A driver’s license is a rite of passage for any teenager, yet it comes with a lot of responsibility. Teen drivers are historically more at risk for crashes than other segments of the population. According to the CDC, motor vehicle crashes are the second top cause of death for teens in the U.S. Every day in 2018, seven teens between the ages of 13 and 19 died from motor vehicle crashes, with hundreds more injured.
You as the parent can instill safe driving habits in your teens, in order to minimize not only serious crashes that result in injury, but accidents that require costly auto body repair. Here are a few ways you can help your teen become a safer driver.
Practice With Them
Practice makes perfect is a saying that is certainly true behind the wheel. Take your teen out on practice drives frequently. Driver’s education school can only provide so much instruction. It’s up to you to take them out in addition to that and give them a chance to practice the skills they are learning. Take them out around the neighborhood and empty parking lots, progressing to local roads and highways as their confidence – and yours – builds.
Vary the Driving Conditions
Once they have mastered the basic skills required to drive and park during the day, it’s time to switch things up a bit. Take them driving at night, on back country roads, on main roads, during rush hour in bumper-to-bumper traffic, on busy highways, at dusk, and in rainy weather. Placing more trust in them to navigate challenging situations will only help prepare them for the real world when they finally have their license and won’t have you sitting beside them.
Keep Distractions to a Minimum
Even the best drivers have trouble concentrating on the road when there are distractions present. Set some ground rules at first, such as no driving with groups of friends, no listening to the radio, and no phones in the front seat. Distracted driving is one of the top causes of accidents, and for teens, that number is higher because of the lure of their smart phones sitting within reach.
Speaking of setting your own rules, many states have graduated licensing laws whereby the teen driver cannot drive anyone else in the vehicle besides a family member, or they can’t be out past a certain time at night, such as midnight. Those are great laws but once those run out, you can set your own rules to extend them or institute additional restrictions.
Teach Them Maintenance
Take an afternoon to teach your teen all about routine car maintenance and how to perform certain tasks, such as checking tire air pressure, and topping off oil and windshield-wiper fluids. This is also a good time to show them how to change a tire if they’re ever stranded on the side of the road. Enroll them in a roadside assistance club if you can for additional peace of mind.
Rules of the Road
Set your own “rules of the road” for your child, such as:
- No eating or drinking when driving.
- Keep music at a low to moderate volume.
- Everyone must wear a seat belt at all times.
- No driving at night.
- Staying within a certain distance of home.
- Only driving to and from work or school.
- No talking on a phone when driving – even with the use of hands-free options and voice recognition due to inexperienced driving.
- No texting when driving.
- Pull over before accessing GPS and loading directions.
You can set your own consequences for what happens when your teen driver breaks any of the above rules.

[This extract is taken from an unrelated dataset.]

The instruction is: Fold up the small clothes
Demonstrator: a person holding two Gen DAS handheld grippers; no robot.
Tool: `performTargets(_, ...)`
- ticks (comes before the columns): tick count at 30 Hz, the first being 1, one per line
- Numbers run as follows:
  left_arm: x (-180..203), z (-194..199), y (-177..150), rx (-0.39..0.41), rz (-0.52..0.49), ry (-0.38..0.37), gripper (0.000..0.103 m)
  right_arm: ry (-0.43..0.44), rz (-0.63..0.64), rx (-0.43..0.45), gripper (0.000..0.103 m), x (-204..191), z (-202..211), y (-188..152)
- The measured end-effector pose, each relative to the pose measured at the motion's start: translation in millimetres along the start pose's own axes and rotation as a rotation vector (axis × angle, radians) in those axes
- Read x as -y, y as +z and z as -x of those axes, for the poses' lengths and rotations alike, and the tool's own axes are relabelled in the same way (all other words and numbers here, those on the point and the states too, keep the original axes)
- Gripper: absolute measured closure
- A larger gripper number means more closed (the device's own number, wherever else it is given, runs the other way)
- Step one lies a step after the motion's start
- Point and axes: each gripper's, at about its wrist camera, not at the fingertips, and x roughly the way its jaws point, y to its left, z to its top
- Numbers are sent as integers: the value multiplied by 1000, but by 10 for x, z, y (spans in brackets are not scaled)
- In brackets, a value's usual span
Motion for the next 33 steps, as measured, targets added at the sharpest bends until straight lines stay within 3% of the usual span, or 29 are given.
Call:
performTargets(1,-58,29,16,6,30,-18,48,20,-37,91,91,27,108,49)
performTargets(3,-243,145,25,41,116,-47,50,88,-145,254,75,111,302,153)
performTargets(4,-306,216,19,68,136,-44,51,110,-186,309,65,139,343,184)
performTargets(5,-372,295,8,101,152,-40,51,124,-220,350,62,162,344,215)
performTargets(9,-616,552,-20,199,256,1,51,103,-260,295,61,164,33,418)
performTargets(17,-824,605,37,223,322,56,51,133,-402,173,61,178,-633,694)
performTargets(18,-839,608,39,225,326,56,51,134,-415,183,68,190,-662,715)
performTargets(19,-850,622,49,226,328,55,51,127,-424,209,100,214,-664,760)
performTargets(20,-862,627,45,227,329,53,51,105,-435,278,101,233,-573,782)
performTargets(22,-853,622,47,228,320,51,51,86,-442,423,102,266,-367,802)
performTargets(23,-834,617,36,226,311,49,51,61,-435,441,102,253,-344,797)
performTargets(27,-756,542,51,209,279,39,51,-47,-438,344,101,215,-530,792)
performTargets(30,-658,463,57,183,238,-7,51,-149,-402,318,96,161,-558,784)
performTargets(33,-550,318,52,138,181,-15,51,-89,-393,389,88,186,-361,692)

Penalties can range from taking the keys away for a week to grounding, and stern warnings for minor offenses. Repeated violations can cost them more – it’s all up to you to set the rules and enforce them.
As parents, you have a duty to protect your child, their passengers and anyone else they encounter while driving. Teaching them the basics of safe driving will go a long way toward preventing serious accidents. Of course, fender benders, collisions and serious accidents do occur no matter how careful your teen is. The key is to be prepared.